There has been a lot of talk about Yahoo being “the anti-Apple” when it comes to consumer privacy following last week’s news about a government order granting access to Yahoo Mail. Regardless of what happened there — and it is far from clear — recent reports underscore the need for more consumer awareness about best privacy practices.
It’s definitely been a bad news month for Yahoo starting with the revelation, on September 22, that 500 million Yahoo users had been compromised in 2015, in what was purported to be a Russia-sponsored attack. The news came as Yahoo was entering into final negotiations to be bought by Verizon, and there were reports that the latter subsequently tried to knock a billion dollars off the $4.8 billion offer.
So the pump was primed, as it were, when a second Yahoo news story broke. Without getting lost in the specifics, Reuters reported that Yahoo had rolled over on a government request for data, citing three anonymous sources with zero access to crucial details, such as court documents. According to Reuters, Yahoo combed through all incoming Yahoo Mail searching for a specific digital imprint at the behest of the NSA — piggy-backing on an existing scanning system used by the company to identify spam, child pornography, and malware.
Outrage ran riot. There were voices of reason, but the majority of commentary was a mix of righteous indignation and rudderless speculation. Most commentators assumed the worst about Marissa Mayer and Yahoo.

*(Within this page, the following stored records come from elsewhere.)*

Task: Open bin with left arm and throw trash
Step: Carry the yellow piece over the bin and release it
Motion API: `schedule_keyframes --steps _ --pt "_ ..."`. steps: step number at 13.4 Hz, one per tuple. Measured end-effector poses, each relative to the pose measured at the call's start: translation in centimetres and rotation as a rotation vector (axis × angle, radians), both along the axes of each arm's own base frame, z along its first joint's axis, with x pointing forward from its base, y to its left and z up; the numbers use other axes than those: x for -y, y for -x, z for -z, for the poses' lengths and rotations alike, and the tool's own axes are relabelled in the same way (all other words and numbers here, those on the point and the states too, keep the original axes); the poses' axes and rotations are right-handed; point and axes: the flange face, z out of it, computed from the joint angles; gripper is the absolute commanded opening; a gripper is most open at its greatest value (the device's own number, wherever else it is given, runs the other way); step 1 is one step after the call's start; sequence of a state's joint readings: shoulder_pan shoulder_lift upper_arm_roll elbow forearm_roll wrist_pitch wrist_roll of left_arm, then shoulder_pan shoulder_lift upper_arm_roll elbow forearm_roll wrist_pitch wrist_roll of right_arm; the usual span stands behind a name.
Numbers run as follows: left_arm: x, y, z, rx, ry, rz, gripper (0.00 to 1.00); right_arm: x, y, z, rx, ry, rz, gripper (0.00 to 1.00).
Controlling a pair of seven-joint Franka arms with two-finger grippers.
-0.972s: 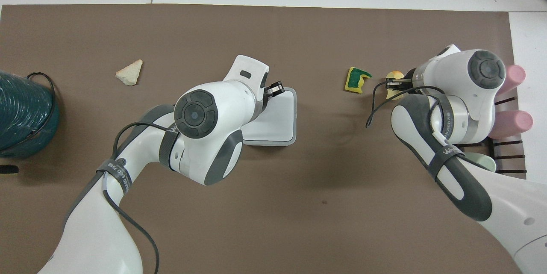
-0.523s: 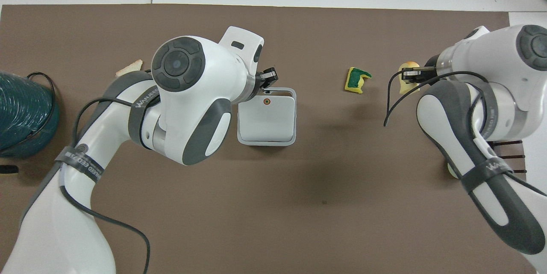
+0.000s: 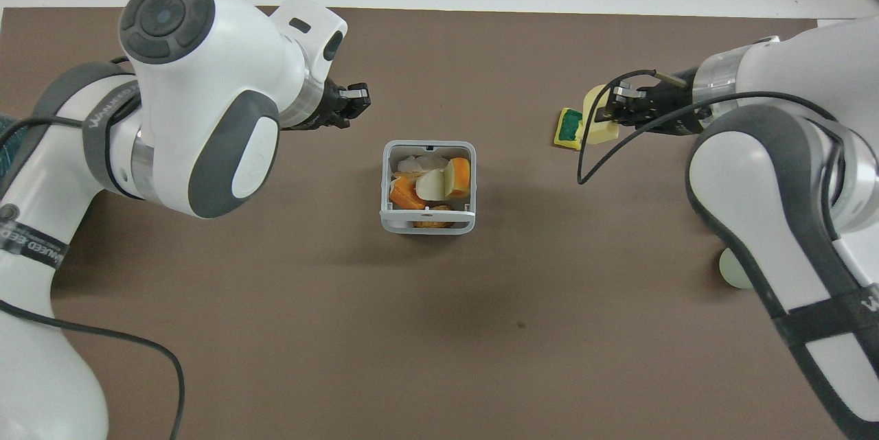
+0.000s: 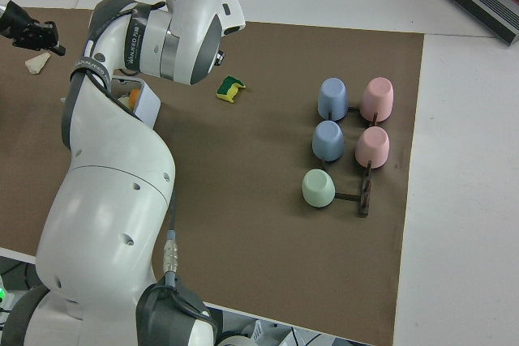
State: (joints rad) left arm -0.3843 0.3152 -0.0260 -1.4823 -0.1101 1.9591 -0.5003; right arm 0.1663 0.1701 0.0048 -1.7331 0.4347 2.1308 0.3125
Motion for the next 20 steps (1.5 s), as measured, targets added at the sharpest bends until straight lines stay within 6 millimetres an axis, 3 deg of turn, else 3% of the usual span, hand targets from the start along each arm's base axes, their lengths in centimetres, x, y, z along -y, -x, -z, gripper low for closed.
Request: schedule_keyframes --steps 1,2,4,6,8,10,13,17,18,19,20 --pt "-1.9 -0.8 0.1 0.01 -0.013 0.033 0.97 -2.9 0.2 -0.2 -0.002 -0.032 0.048 0.0" --pt "-3.8 -1.5 0.4 0.019 -0.02 0.056 1.0 -5.7 0.6 -0.2 -0.007 -0.06 0.089 0.0" --pt "-6.9 -2.8 1.5 0.065 -0.038 0.07 1.0 -10.4 1.5 0.6 -0.051 -0.115 0.137 0.0" --pt "-8.6 -3.3 3.7 0.105 -0.081 0.081 1.0 -13.2 1.8 2.0 -0.105 -0.199 0.196 0.0" --pt "-10.3 -3.6 5.4 0.111 -0.125 0.133 1.0 -14.2 1.7 3.6 -0.159 -0.252 0.238 0.0" --pt "-13.5 -4.5 6.9 0.128 -0.157 0.156 1.0 -16.1 2.3 5.3 -0.22 -0.265 0.258 0.0" --pt "-16.7 -6.0 10.7 0.145 -0.236 0.179 1.0 -19.2 3.6 7.5 -0.288 -0.253 0.273 0.0" --pt "-21.0 -7.8 16.7 0.21 -0.241 0.137 1.0 -19.5 4.2 9.7 -0.325 -0.231 0.277 0.04" --pt "-21.7 -8.0 17.8 0.219 -0.239 0.128 1.0 -19.7 4.5 10.2 -0.328 -0.226 0.278 0.11" --pt "-22.4 -8.1 18.7 0.226 -0.238 0.12 1.0 -19.9 4.8 10.7 -0.326 -0.223 0.279 0.32" --pt "-22.7 -8.2 19.4 0.231 -0.237 0.116 1.0 -20.1 5.0 11.0 -0.321 -0.221 0.281 0.6"
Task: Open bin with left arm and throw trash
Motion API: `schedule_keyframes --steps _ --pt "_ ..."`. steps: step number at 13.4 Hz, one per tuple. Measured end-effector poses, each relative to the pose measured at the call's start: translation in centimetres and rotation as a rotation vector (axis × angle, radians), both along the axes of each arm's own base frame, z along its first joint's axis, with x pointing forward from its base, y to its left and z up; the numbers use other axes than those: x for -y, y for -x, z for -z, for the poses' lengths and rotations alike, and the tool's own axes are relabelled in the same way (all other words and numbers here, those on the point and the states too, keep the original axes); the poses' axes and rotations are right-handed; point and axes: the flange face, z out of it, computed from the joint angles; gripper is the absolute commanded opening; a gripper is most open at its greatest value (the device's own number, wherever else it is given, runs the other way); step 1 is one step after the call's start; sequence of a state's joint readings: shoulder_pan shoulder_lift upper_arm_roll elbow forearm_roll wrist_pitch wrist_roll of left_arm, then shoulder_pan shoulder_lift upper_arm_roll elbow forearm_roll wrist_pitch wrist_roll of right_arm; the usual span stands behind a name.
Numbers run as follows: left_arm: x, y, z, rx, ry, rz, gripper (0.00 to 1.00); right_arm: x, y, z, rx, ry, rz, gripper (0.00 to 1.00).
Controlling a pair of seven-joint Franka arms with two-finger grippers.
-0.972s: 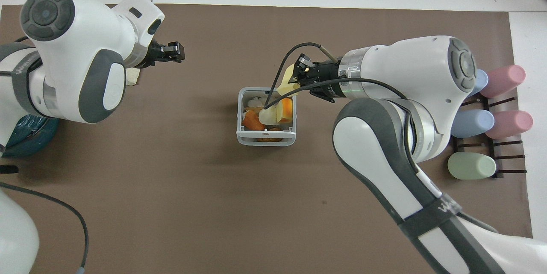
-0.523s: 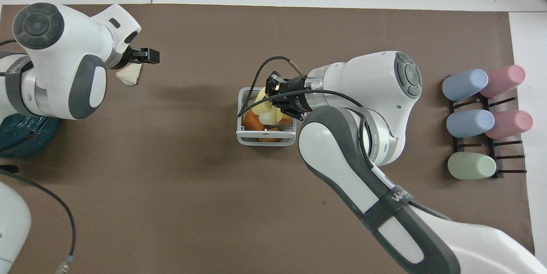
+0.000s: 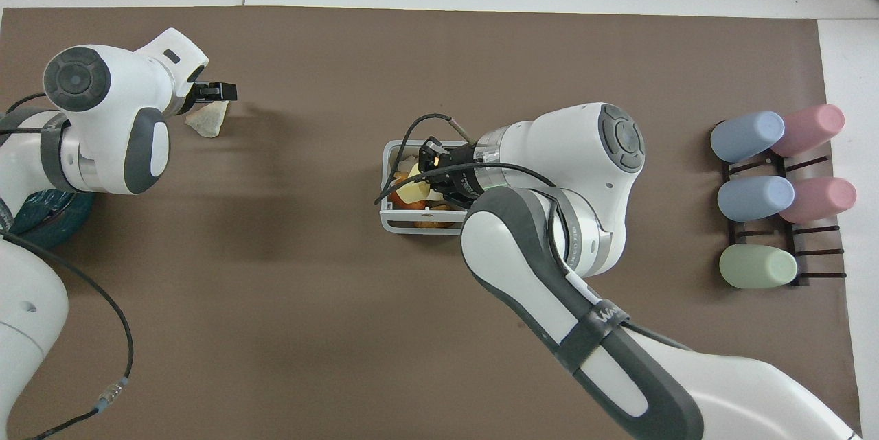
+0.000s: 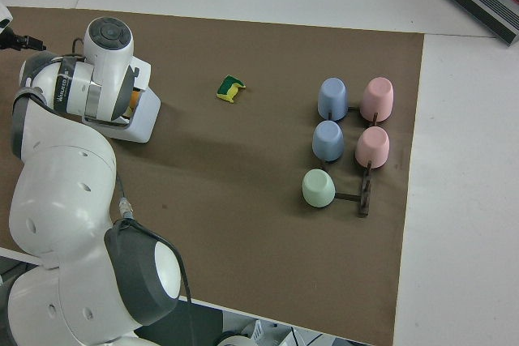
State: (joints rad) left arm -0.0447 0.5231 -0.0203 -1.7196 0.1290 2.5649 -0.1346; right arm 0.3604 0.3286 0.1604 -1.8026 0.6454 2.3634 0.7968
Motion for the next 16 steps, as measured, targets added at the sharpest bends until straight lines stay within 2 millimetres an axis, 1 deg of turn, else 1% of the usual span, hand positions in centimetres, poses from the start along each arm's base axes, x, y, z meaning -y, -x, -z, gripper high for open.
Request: schedule_keyframes --steps 1,2,6,7,9,10,12,13,14,16 --pt "-0.3 0.1 0.5 -0.001 0.001 -0.004 1.0 -0.1 0.2 0.2 0.0 0.002 0.0 0.95" --pt "-0.6 0.4 1.0 -0.006 0.001 -0.006 1.0 -0.2 0.2 0.2 0.002 0.001 0.001 1.0" --pt "-0.3 1.6 3.1 -0.025 0.005 0.001 1.0 -0.2 0.1 0.1 0.007 -0.001 0.003 1.0" --pt "-0.2 1.8 3.4 -0.021 0.007 0.004 1.0 -0.2 0.1 0.0 0.008 -0.001 0.004 1.0" --pt "-0.2 2.0 3.5 -0.018 0.008 0.005 1.0 -0.2 0.0 -0.1 0.011 -0.002 0.004 1.0" --pt "-0.2 2.0 3.5 -0.019 0.008 0.005 0.83 -0.2 0.0 -0.1 0.012 -0.003 0.004 1.0" --pt "0.2 2.1 3.4 -0.018 0.01 0.01 0.27 -0.2 0.0 -0.2 0.012 -0.003 0.004 1.0" --pt "0.6 2.1 3.2 -0.02 0.013 0.017 0.08 -0.2 0.0 -0.2 0.012 -0.003 0.004 1.0" --pt "0.7 2.2 2.9 -0.025 0.011 0.017 0.0 -0.2 0.0 -0.2 0.013 -0.003 0.003 1.0" --pt "0.1 2.3 2.4 -0.033 0.004 0.01 0.0 -0.2 0.0 -0.2 0.019 -0.002 -0.005 1.0"
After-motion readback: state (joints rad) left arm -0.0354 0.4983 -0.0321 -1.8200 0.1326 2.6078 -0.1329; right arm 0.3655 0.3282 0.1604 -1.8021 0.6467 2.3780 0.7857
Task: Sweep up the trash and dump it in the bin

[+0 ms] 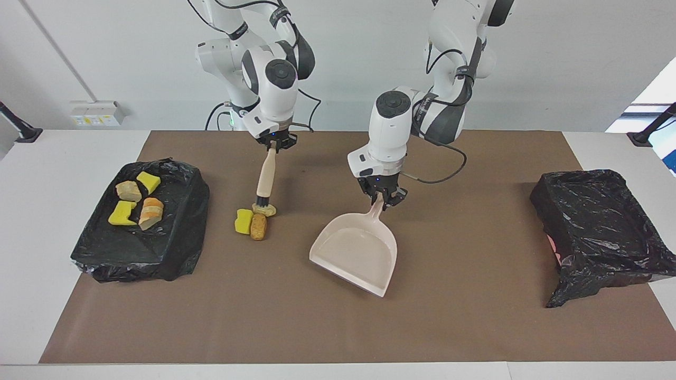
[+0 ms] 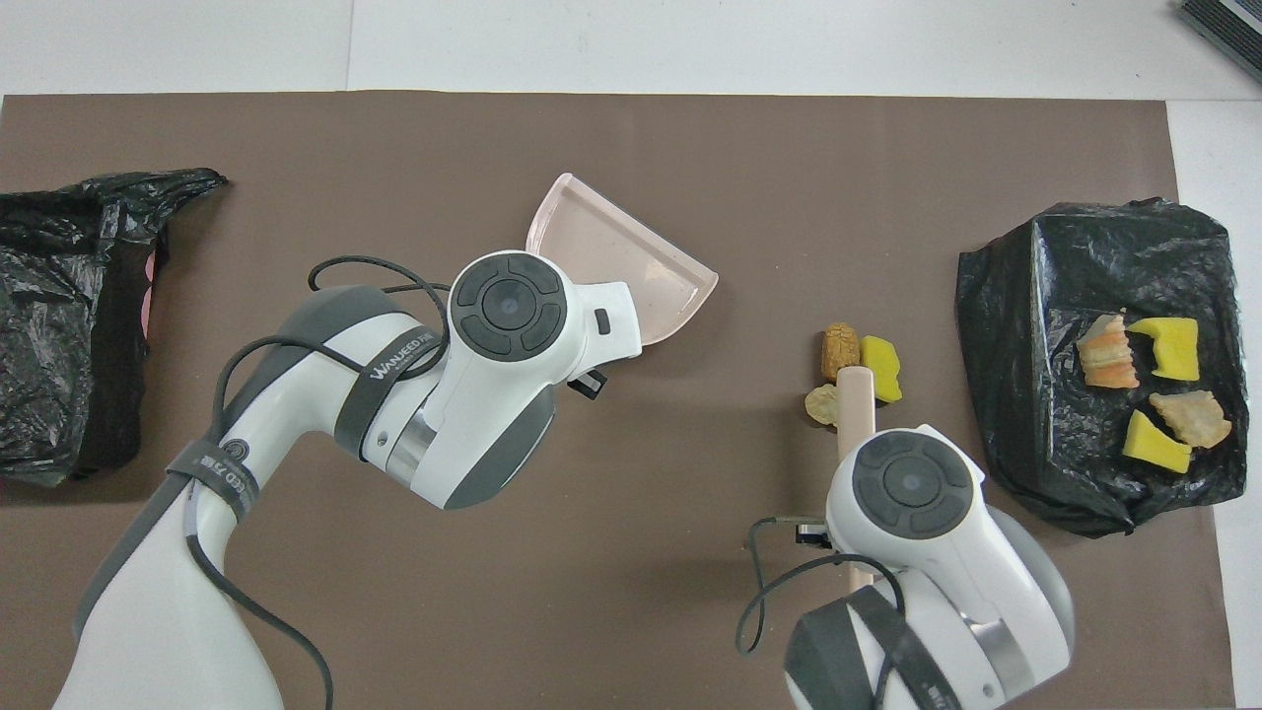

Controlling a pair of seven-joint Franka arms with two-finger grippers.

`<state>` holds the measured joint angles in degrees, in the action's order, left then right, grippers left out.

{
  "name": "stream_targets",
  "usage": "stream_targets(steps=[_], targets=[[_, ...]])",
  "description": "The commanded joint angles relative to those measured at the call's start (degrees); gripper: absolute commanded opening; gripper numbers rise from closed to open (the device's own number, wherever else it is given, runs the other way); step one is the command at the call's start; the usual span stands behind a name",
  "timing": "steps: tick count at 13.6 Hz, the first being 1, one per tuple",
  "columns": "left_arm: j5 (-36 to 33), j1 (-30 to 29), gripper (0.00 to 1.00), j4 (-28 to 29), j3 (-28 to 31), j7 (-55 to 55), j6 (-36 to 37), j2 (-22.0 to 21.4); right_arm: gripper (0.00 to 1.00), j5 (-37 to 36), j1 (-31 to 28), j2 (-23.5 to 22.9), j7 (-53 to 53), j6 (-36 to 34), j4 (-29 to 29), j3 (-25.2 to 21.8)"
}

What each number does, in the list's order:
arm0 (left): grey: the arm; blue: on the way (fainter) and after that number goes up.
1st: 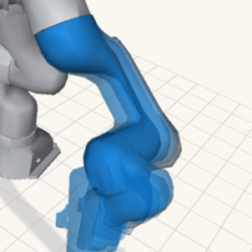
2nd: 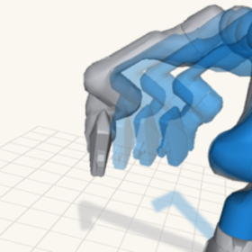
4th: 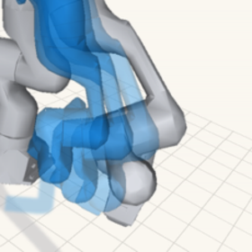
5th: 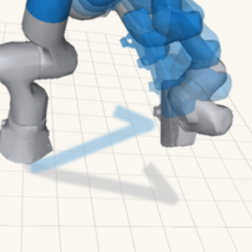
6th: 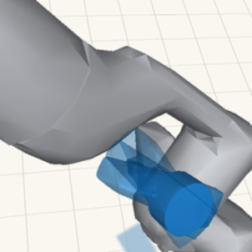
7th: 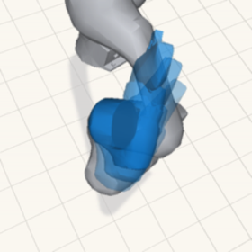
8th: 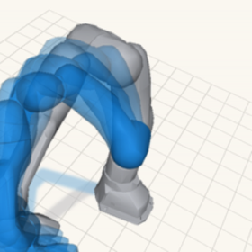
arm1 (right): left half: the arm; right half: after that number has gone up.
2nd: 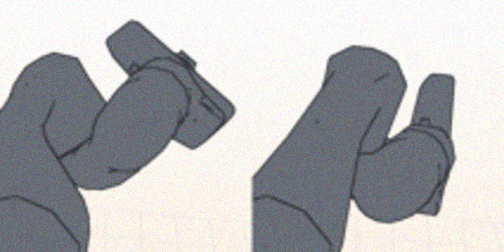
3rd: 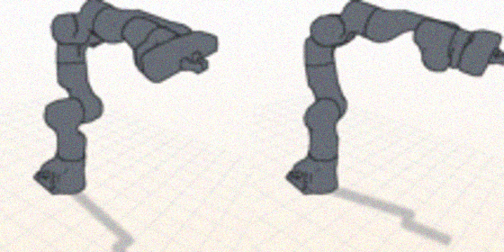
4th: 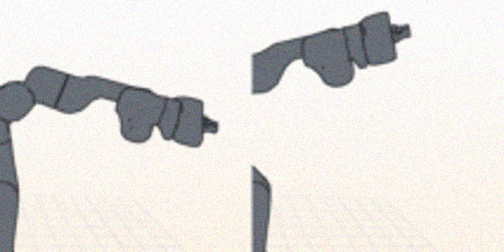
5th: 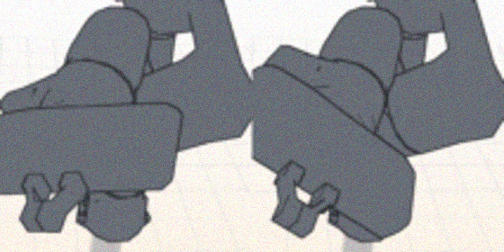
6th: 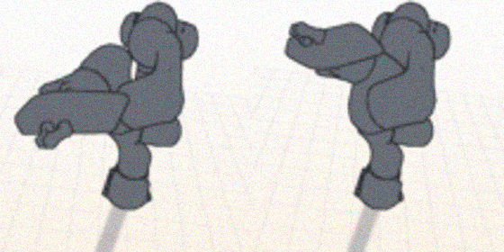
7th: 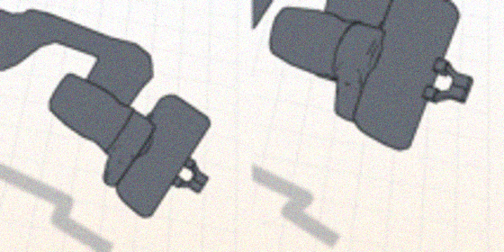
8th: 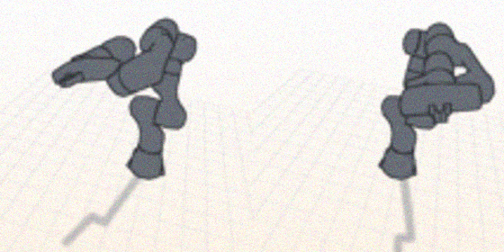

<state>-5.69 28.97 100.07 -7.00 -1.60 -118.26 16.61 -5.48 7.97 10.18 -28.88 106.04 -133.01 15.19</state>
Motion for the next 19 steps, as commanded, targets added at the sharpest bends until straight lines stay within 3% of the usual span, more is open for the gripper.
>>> stream_targets(steps=[1, 4, 8, 13, 19], targets=[[-1.07, 0.65, 0.00, 1.35, 0.40, -8.12, 1.10, -1.14, 0.00, -8.89, -5.93, -3.58, 7.50, 0.04, 2.40, 0.89], [-1.07, 0.21, 0.00, 2.14, 0.32, -24.37, 3.12, -1.58, 0.00, -16.83, -9.02, -8.41, 9.01, 2.33, 4.68, 0.89], [-1.07, 0.56, 0.00, 3.90, 0.32, -33.12, 3.03, -2.20, 0.00, -18.26, -9.38, -13.25, 9.37, 5.57, 5.75, 1.07], [-0.90, 0.56, 0.00, 7.85, 0.23, -34.25, 2.59, -3.34, 0.00, -12.12, -7.27, -17.12, 7.43, 6.11, 5.83, 1.51], [-1.16, 1.70, 0.00, 12.86, 0.23, -34.52, 0.23, -6.15, 0.00, 2.98, -0.60, -17.74, 7.34, 7.94, 6.71, 1.42]])
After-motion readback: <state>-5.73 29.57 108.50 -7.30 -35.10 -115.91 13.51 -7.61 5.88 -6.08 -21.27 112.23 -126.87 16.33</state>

But was there actually a failure to meet the challenges of privacy and security at this juncture in history when mega breaches — state-sponsored and/or more purely criminal — are a fact of life?
Throw a rock and you’ll hit someone eager to tell you how bad things are at Marissa Mayer’s Yahoo. To be fair, there are those who defended Mayer and pointed out the sexist undertones of the critics’ attempted take-downs.
Then there are others, like Fortune’s Jeffrey Sonnenfeld, who pointed out that Mayer — the company’s ninth CEO in two decades — has done an admirable job, noting that with “600 million unique monthly visitors, and 225 million email users, Yahoo’s resurgence has been noteworthy. In fact, revenues were up 8 percent over last year to roughly $5 billion, with $1.5 billion in its mobile business — up from near zero — and $1 billion in profit.”
What we know about the FISA order is not sufficient to pass judgment. We know a court order was issued and that it granted government access to incoming mail that included a discrete digital marker. We do not know if Yahoo fought it, if there was a gag order, why they chose to modify an existing system (if that’s what they did) to meet the government’s needs rather than create custom software as was requested from Apple. The reporting was thin and contradictory.
When I reached out to Yahoo about the Reuters report, their only comment was as follows: “The article is misleading. We narrowly interpret every government request for user data to minimize disclosure. The mail scanning described in the article does not exist on our systems.”
While getting into the weeds on Fourth Amendment issues would be of great interest here if we had access to the whole story, what we have so far is insufficient. So until we have something more, my best advice is that consumers should stick to what they can do to protect themselves.
There are no guarantees, first of all. No protocol or checklist of actions and settings will truly protects us from the third certainty in life — that our privacy will be compromised by a hacker and/or data breach.
There’s email encryption, but it’s not yet as easy as it would need to be to go mainstream.
There are, of course, messaging apps like Signal, WhatsApp and iMessage (iOS only) that provide more protection than email, but as of yet they have not replaced email among mainstream users.
The best course of action after doing the obvious things like setting long and strong passwords, and using multiple-factor authentication when available, is to be careful about how you use email. Never store sensitive documents on your email server, and always try to think about what you communicate and how your communicate it. Is it too sensitive to risk being exposed by a hacker? In this new world you must assume that everything you communicate by way of email could end up as the equivalent of skywriting. Perhaps that communication is best saved for a phone call or via an encrypted messaging app — though bear in mind that the latter produces transcripts that also need to be protected.
In the underworld of spies, bad guys and fallible protections only one thing is certain — that you can’t know anything for sure. The Yahoo news certainly leaves room for speculation about other government requests, but we don’t know for sure what happened. What you can know is how to intelligently use these embattled communication tools, always being mindful of the risks even when you use best practices.